Devri zamanında devleti temsille görevli olana yöneltilen "Şayet bu sarayı kendi paranla yaptırdıysan; israf,
Milletin parasıyla yaptırmışsan haramdır" kıstas ve ölçütünde hareket edilmeye özen gösterilmelidir.
Haksız kazanç ve hırsızlık yoluyla temin edilen variyet,
Cami, Okul, Kurs, Yurt, İmarethane... hayr-u hasenat yapmakla aklanamadığı, meşru ve helal olamayacağı gibi,
Beytülmali zarar ve ziyana götürecek kararların akabinde "özür dilemek, bilmeden oldu, gözden kaçtı, sonradan öğrendim" mazeretinin arkasına sığınmak faili masum göstermeyeceği gibi, özneyi yüklem haline de taşıyamaz.

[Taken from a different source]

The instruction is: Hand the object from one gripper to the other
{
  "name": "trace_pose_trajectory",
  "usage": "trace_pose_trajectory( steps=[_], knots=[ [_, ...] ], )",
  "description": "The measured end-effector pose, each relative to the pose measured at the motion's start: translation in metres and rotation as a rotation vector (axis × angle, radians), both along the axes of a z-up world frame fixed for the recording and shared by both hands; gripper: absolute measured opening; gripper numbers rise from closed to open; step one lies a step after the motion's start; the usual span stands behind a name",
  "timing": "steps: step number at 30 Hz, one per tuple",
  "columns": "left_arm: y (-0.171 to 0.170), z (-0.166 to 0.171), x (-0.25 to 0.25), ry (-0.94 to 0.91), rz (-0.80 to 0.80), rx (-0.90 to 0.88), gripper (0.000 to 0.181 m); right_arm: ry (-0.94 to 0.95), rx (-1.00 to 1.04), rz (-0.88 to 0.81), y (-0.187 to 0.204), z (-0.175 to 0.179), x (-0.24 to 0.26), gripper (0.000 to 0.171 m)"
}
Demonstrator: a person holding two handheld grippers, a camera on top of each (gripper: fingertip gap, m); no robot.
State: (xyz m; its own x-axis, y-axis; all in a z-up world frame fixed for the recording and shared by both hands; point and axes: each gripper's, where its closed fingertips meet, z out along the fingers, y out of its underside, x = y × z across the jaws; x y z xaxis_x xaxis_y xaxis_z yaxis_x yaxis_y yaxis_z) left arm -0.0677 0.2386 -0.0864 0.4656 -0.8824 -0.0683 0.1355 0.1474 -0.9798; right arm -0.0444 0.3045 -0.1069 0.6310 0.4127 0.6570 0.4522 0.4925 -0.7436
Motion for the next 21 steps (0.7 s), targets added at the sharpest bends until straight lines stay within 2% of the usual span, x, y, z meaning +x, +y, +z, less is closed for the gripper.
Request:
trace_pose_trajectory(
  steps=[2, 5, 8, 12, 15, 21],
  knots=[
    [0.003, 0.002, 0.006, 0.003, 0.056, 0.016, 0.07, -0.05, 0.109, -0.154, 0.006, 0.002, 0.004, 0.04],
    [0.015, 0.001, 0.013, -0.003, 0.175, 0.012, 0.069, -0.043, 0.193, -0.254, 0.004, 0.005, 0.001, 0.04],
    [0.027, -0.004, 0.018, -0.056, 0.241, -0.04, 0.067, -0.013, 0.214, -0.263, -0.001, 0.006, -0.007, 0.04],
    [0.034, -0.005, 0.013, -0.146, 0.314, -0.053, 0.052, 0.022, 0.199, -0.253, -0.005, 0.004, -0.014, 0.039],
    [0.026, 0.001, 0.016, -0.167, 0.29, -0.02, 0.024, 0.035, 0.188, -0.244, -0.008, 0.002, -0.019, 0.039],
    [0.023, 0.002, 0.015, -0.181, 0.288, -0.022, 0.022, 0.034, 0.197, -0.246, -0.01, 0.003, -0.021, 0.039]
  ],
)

Biliyorum ki; %-99 oranla Müslüman nüfustan teşekkül eden bir ülkede bu türden cümleler kurmak "Bahçıvan tere satmak" hadsizliğinden öte geçmeyecektir.
Lâkin;
%-99 oranla Müslümanlarının yaşam sürdürdüğü ülkede halen daha "yokluk, yoksulluk, yolsuzluk, yasaklar..." konuşuluyor,
Hukuk ve Adalet cadde boyu aranıyor ise,
Nüfusun %-10'luk kısmı "bir eli balda, diğer eli yağda" hayat sürerken,
Genel nüfusun %-30'luk kısmı yoksulluk sınırının altında hayata tutunmaya çalıyor ise,
Anayasasında "Sosyal Devlet" olarak tanımlandığı halde, metropollerin sokaklarında, cami avlularında mendil açanlar dolanıyorlar ise,
Nüfusun 1000'de birinin altında oranla SMA hastası çocuklar için halktan yardım toplattırılıyor ise...
Hz. Ömer (ra) şu sözünü hatırlayarak cümlelerimi toparlamak da, acizane bana düşecektir.
"Dağlara buğdaylar serpin. Müslüman ülkede kuşlar aç kalmasınlar."